依旧笑得很大声的周琰被当成了帮凶,接下了父亲的全部火力,他的第一杯酒就不是只有一点儿了。
背着人上楼的陈雨洲步伐加快,“小甜粥,连你哥都骗了啊?”
“哪有,我真有些头晕。”白周被放下,两个人站在床边,“锦盒里是什么呀?”
“不知道,我没有打开看过。”他把两个锦盒放在床尾,“不着急看。”
可他的语气明显很着急。
她有些没跟上他的思维,“嗯?”
陈雨洲微微弯腰,单手捧起她的脸,大拇指在水润的唇上点了点,“锦盒又没长腿,明天看也一样。”
“终于等到你了。”
第95章已生效
楼下的家人们在高声畅谈、觥筹交错,楼上完全相反,安静的只有心跳声和眼神的交汇。
陈雨洲宽大的手掌贴在白周的脸上,“哥哥写给你的信可以拆了。”
白周的注意力都放在两个锦盒上,经他提醒才想起信件才是重点。
她钻进了房间中央的帐篷里,翻找出一个精致的小盒子,“洲哥哥,你。。。”
她刚想问陈雨洲要不要陪她一起看,他已经把人抱坐在怀中了。
一年前,陈雨洲写给她的信件中,只有短短的一句话,这句话被他念了出来,“小甜粥,婚约可以生效吗?”

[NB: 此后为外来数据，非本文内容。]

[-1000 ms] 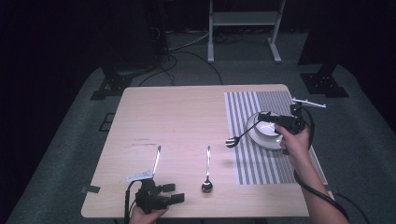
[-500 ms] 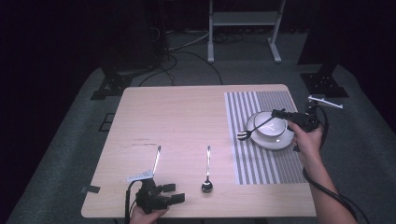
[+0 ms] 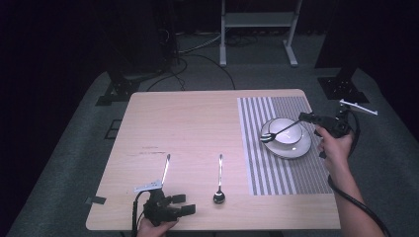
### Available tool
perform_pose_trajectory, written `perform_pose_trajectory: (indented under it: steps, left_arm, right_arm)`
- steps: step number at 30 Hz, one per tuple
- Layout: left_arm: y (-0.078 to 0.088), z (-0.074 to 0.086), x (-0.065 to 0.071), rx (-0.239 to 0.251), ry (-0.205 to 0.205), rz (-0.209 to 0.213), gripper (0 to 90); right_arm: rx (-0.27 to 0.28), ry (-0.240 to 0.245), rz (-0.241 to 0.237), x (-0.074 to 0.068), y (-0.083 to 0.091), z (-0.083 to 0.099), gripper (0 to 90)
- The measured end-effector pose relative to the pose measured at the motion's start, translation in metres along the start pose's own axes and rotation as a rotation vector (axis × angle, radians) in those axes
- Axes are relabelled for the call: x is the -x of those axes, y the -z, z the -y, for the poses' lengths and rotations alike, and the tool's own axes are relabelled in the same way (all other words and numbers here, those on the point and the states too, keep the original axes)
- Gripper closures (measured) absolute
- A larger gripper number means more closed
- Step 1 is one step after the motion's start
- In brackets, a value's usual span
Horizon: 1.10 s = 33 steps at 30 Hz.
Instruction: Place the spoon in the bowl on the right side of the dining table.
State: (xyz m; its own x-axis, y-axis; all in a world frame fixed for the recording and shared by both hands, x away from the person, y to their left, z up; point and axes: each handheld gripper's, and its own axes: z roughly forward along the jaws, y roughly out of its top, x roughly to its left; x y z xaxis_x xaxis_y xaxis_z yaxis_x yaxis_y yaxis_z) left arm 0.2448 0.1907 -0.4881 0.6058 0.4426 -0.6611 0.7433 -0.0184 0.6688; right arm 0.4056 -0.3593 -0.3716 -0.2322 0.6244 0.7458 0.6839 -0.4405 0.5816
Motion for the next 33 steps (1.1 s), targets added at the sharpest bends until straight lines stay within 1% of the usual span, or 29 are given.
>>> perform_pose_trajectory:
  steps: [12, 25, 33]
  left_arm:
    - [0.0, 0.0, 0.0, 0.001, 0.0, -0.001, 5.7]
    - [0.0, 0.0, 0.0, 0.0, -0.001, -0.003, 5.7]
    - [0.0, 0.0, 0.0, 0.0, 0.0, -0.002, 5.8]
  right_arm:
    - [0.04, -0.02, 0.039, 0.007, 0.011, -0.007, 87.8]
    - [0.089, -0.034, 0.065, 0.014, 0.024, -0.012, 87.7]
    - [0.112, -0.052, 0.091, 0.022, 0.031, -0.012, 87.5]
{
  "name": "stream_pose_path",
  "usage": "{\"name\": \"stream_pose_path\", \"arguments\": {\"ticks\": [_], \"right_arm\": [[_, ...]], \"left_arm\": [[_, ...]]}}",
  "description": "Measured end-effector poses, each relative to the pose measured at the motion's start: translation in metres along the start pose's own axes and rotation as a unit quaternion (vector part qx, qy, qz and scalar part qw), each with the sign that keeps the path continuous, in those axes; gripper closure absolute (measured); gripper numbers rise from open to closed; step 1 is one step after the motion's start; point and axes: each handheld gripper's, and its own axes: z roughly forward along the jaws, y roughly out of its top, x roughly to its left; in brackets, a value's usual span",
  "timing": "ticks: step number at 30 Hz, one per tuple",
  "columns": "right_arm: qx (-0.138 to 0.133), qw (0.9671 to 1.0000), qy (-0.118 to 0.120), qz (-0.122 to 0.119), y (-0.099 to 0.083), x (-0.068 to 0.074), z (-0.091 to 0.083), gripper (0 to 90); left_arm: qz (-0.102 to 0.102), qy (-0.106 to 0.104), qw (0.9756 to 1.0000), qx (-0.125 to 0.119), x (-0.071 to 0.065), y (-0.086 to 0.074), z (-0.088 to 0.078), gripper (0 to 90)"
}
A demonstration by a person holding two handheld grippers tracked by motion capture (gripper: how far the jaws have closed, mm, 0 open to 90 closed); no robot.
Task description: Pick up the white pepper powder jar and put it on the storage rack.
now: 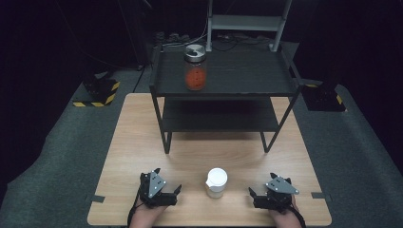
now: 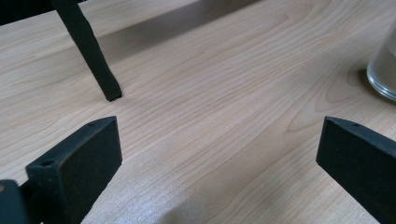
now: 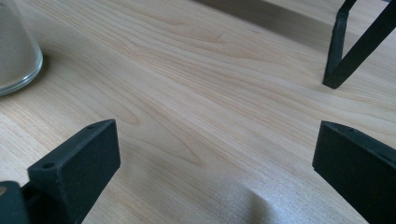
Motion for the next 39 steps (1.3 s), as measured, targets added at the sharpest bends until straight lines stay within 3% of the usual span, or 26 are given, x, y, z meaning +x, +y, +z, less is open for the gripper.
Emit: {"name": "stream_pose_path", "arguments": {"ticks": [3, 5, 8, 14, 21, 39], "right_arm": [[-0.003, 1.0000, -0.002, -0.004, -0.001, 0.001, -0.001, 0.0], [0.009, 0.9999, -0.011, -0.009, 0.002, 0.005, 0.000, 0.0], [0.005, 0.9997, -0.006, -0.023, 0.000, 0.006, -0.001, 0.0], [-0.008, 0.9998, -0.007, -0.017, -0.004, 0.005, -0.004, 0.0], [-0.010, 0.9999, -0.006, -0.001, -0.004, 0.002, -0.006, 0.0], [-0.084, 0.9953, 0.041, -0.025, 0.003, 0.018, -0.027, 0.0]], "left_arm": [[0.001, 0.003, 1.0000, 0.000, 0.000, 0.000, -0.001, 0.6], [-0.001, 0.004, 1.0000, 0.006, 0.000, 0.002, 0.000, 0.6], [0.004, 0.004, 0.9999, 0.009, -0.001, 0.003, 0.001, 0.6], [0.018, 0.006, 0.9997, 0.012, -0.005, 0.004, 0.001, 0.6], [0.021, 0.004, 0.9997, 0.014, -0.004, 0.005, 0.002, 0.6], [0.035, 0.003, 0.9993, 0.016, -0.006, 0.005, 0.002, 0.7]]}}
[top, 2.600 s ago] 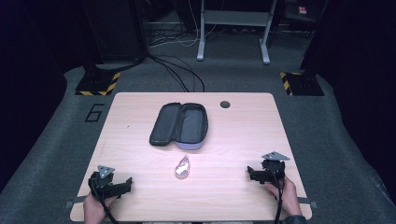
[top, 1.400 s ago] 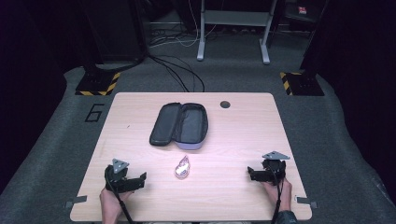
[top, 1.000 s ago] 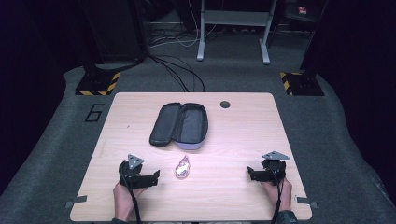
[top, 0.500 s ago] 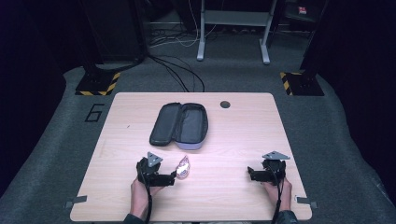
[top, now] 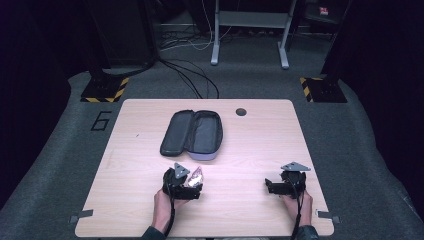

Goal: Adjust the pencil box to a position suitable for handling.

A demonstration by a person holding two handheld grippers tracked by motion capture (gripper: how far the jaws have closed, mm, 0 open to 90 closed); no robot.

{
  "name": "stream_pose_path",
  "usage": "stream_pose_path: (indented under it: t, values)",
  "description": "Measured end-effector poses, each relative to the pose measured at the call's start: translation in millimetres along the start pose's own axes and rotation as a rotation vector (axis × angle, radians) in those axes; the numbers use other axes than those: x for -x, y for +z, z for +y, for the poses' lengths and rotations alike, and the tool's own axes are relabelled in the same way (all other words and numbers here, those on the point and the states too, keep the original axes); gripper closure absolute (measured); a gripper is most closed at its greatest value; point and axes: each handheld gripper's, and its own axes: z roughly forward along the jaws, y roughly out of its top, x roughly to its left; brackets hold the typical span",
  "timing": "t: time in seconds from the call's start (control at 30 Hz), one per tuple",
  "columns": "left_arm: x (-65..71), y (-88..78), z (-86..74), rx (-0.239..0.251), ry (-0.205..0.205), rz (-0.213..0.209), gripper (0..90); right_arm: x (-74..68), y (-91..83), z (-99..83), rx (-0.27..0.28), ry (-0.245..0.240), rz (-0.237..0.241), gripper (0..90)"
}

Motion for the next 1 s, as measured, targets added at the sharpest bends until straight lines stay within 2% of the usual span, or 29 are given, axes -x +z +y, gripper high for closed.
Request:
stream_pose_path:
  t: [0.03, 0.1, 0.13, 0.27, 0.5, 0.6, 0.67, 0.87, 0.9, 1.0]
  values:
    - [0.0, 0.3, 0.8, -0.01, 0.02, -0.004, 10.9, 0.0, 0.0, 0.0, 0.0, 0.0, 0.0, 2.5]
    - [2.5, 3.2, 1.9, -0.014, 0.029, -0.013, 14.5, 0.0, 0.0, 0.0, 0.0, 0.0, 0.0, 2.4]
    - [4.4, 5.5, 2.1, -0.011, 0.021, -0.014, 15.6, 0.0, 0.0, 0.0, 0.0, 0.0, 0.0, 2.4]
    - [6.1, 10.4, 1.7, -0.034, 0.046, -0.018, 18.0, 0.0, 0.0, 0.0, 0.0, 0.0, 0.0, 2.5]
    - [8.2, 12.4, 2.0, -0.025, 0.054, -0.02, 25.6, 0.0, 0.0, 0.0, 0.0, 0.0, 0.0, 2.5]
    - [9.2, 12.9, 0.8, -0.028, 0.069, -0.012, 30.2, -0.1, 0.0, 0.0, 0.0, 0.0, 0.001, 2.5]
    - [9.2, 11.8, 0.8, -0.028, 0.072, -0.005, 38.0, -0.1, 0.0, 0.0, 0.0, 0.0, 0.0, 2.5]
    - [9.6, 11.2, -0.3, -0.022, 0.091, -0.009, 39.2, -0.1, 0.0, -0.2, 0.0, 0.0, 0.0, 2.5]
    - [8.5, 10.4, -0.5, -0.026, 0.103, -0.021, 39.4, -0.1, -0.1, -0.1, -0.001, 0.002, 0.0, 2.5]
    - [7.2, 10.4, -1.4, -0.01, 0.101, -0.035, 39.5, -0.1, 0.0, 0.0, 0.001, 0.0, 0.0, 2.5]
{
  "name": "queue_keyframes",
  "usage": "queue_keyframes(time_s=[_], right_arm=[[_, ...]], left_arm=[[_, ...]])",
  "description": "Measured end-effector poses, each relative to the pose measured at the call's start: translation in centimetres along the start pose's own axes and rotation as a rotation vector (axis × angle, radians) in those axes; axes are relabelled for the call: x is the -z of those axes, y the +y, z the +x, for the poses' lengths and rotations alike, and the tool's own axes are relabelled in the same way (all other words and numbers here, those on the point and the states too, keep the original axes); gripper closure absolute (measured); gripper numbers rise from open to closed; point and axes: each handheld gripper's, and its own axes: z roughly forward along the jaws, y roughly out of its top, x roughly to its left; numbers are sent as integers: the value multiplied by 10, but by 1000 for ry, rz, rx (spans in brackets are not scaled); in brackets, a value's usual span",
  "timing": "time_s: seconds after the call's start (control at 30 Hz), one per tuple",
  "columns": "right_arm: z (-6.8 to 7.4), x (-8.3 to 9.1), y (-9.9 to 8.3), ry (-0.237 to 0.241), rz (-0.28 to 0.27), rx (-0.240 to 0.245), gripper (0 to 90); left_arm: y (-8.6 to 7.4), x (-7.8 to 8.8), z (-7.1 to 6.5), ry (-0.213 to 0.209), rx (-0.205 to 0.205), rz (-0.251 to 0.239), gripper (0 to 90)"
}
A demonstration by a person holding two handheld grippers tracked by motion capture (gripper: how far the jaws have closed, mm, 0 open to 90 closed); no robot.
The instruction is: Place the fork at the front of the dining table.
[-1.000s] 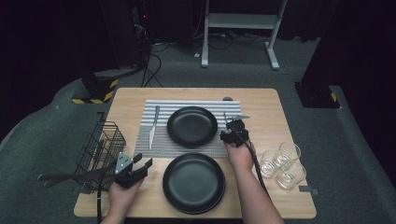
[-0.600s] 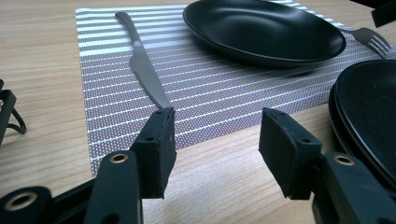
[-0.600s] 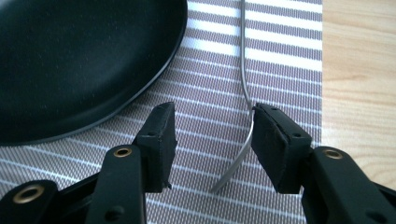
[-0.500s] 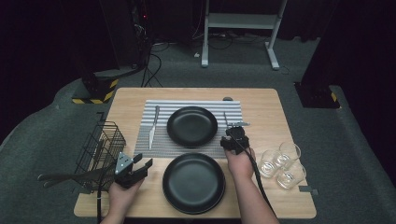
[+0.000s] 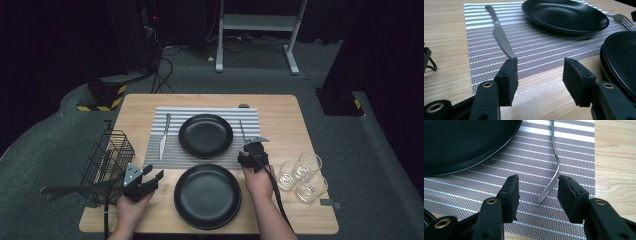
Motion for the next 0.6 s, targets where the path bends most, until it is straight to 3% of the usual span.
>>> queue_keyframes(time_s=[0.3,0.6], right_arm=[[0,-5,-13,-3,10,2,527],[-2,-10,-20,-6,14,-5,683]], left_arm=[[0,-1,0,-1,-5,6,461],[0,-1,0,-3,-5,6,461]])
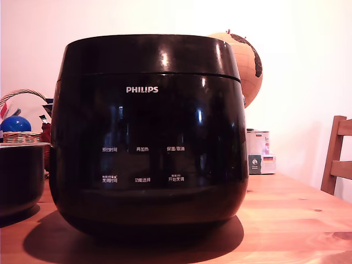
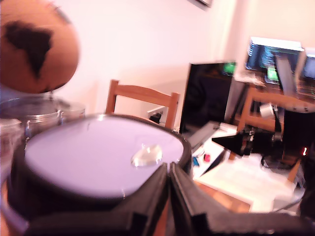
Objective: Open the rice cooker by pressing the large metal button on the top of its lid with medium force
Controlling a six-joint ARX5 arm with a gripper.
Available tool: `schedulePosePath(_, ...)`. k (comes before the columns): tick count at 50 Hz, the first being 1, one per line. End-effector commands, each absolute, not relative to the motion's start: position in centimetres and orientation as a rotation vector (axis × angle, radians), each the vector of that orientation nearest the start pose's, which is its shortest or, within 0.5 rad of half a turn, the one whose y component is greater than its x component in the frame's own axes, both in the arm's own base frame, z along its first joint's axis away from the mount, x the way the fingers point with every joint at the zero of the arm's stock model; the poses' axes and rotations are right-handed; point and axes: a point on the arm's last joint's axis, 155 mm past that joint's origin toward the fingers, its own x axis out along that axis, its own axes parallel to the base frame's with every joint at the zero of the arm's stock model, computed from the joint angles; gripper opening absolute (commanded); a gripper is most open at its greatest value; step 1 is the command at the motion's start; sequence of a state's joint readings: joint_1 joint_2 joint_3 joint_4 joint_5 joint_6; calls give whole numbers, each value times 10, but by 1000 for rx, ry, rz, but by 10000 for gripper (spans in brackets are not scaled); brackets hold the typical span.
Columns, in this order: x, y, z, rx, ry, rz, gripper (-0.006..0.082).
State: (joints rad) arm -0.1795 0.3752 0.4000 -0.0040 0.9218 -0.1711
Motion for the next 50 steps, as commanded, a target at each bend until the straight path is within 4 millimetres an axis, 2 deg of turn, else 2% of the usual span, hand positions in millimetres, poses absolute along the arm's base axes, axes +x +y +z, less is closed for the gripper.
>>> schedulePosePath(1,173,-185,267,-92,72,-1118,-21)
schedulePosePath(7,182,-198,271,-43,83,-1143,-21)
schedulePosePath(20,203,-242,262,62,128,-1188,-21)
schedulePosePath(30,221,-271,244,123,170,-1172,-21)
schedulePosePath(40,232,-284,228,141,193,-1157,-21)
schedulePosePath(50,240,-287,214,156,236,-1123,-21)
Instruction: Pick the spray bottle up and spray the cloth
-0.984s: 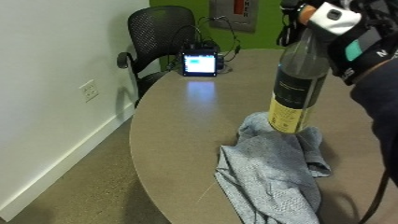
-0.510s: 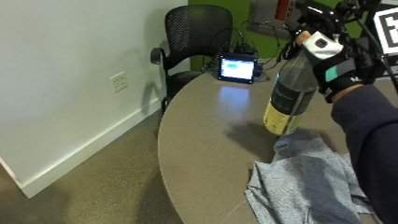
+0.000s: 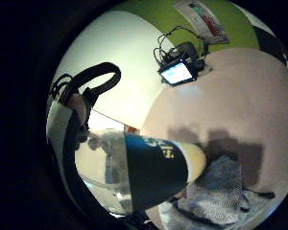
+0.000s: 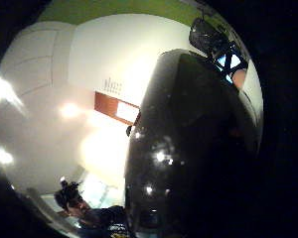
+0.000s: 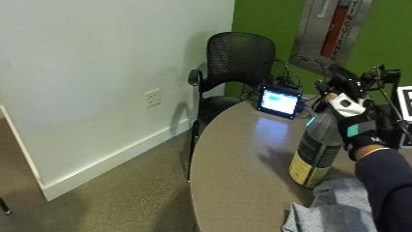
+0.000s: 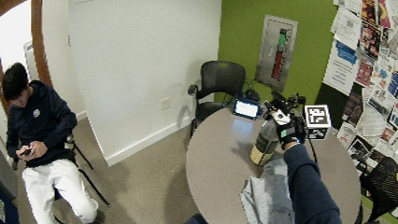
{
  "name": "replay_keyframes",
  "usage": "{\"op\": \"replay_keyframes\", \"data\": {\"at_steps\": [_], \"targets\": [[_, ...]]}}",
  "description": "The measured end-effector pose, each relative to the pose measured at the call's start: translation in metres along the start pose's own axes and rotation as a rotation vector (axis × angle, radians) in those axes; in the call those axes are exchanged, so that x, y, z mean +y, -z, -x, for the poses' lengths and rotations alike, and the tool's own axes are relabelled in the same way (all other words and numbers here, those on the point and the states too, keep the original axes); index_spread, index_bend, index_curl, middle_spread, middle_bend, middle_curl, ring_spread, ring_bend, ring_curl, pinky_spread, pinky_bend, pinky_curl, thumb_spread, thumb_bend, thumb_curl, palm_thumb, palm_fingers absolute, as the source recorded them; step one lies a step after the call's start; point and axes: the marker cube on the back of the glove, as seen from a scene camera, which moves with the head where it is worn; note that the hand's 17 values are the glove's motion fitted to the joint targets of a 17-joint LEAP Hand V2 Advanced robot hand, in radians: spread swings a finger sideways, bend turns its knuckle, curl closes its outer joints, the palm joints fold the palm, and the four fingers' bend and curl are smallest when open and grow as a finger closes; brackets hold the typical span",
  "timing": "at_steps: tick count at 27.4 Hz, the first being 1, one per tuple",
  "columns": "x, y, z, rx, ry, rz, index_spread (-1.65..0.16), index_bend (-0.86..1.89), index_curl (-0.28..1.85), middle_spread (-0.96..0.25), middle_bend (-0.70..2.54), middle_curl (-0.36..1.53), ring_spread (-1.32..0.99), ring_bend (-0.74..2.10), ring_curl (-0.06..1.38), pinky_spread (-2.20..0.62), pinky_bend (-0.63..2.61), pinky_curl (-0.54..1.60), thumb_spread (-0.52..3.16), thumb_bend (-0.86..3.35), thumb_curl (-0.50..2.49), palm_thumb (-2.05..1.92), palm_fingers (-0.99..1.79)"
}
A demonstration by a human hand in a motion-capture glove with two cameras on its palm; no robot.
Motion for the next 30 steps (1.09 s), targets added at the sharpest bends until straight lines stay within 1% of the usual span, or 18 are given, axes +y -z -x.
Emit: {"op": "replay_keyframes", "data": {"at_steps": [6,11,12,13,15,19,21,25,30], "targets": [[0.000,0.027,-0.016,-0.001,-0.088,0.013,-0.25,0.28,0.59,-0.13,0.63,0.49,-0.22,0.58,0.42,-0.31,0.40,0.38,0.97,-0.01,0.53,0.77,1.28],[0.001,0.026,-0.020,0.014,-0.111,0.061,-0.25,0.24,0.57,-0.14,0.56,0.47,-0.20,0.53,0.41,-0.26,0.36,0.37,0.97,-0.02,0.53,0.80,1.16],[0.001,0.024,-0.019,0.022,-0.118,0.077,-0.26,0.23,0.56,-0.14,0.55,0.46,-0.20,0.51,0.40,-0.22,0.32,0.36,0.97,-0.02,0.52,0.80,1.09],[0.002,0.022,-0.017,0.031,-0.125,0.102,-0.27,0.21,0.55,-0.14,0.54,0.46,-0.19,0.45,0.39,-0.16,0.27,0.35,0.97,-0.03,0.52,0.78,0.94],[0.002,0.018,-0.013,0.048,-0.134,0.183,-0.30,0.15,0.54,-0.12,0.46,0.44,-0.16,0.35,0.39,-0.04,0.30,0.40,0.98,-0.06,0.49,0.73,0.56],[0.004,0.013,-0.001,0.099,-0.092,0.363,-0.34,0.09,0.50,-0.08,0.34,0.40,-0.11,0.24,0.36,0.08,0.39,0.41,0.99,-0.06,0.47,0.66,0.27],[0.008,0.016,0.006,0.135,-0.063,0.404,-0.36,0.10,0.45,-0.06,0.32,0.39,-0.09,0.20,0.33,0.12,0.40,0.39,0.99,-0.05,0.46,0.65,0.26],[0.017,0.020,0.014,0.213,-0.037,0.427,-0.38,0.13,0.41,-0.05,0.30,0.37,-0.07,0.17,0.28,0.18,0.39,0.36,0.99,-0.04,0.44,0.63,0.26],[0.022,0.015,0.016,0.267,-0.021,0.466,-0.39,0.15,0.38,-0.03,0.29,0.36,-0.05,0.18,0.27,0.22,0.38,0.35,1.00,-0.04,0.42,0.62,0.27]]}}
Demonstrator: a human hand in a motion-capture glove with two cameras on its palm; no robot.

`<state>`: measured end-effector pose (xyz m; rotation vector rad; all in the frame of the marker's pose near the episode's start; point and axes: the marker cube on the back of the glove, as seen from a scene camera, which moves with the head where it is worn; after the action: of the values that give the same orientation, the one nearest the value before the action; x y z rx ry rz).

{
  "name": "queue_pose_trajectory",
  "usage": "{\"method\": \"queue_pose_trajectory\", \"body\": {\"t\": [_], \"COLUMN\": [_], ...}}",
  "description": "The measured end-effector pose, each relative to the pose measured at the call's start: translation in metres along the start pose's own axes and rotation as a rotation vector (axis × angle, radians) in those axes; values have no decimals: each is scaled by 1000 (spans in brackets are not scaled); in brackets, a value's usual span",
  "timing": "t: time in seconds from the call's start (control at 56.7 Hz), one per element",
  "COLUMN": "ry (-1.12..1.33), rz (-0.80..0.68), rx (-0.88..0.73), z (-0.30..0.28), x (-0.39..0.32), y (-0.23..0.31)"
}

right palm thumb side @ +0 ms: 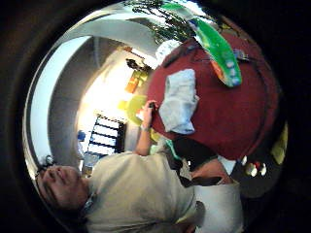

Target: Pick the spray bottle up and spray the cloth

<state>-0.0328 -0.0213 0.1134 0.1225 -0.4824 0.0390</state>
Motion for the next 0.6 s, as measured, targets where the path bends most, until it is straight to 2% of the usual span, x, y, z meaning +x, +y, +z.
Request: {"method": "queue_pose_trajectory", "body": {"t": [0.141, 0.229, 0.282, 0.353, 0.529, 0.6], "ry": [-13, -163, -285, -396, -453, -538], "rz": [131, 237, 215, 212, 180, 192], "rx": [185, 278, 257, 307, 266, 323], "z": [17, 28, 32, 36, 37, 34], "x": [7, 7, 6, 4, -2, 3], "y": [-32, -54, -61, -82, -130, -156]}}
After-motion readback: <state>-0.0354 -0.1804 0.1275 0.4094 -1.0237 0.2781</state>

双方家长曾经说过,婚约是否生效由他们自己决定,定亲信物都拿到手了,就差她点头答应。
白周都快控制不住自己的笑了,用这一张信纸遮挡住唇鼻,往他怀里靠了靠,微醺的脸庞带着娇羞,“可以呀~”
陈雨洲捏着她的下巴,微微用力,把她柔软细腻的脸抬起来,可在一瞬间,他写的信挡在唇上。
是他太心急了吗?
她皱起眉,“别的女孩子都是什么桃子味、草莓味。。。我刚喝了白酒呢!”
不是他心急,是她想要初吻更完美一点。
可他真的等不及了。
“像白酒那样浓烈,不是更适合我们吗?”陈雨洲的大掌抚上她的后脑,把她往前带了带,紧紧靠着自己。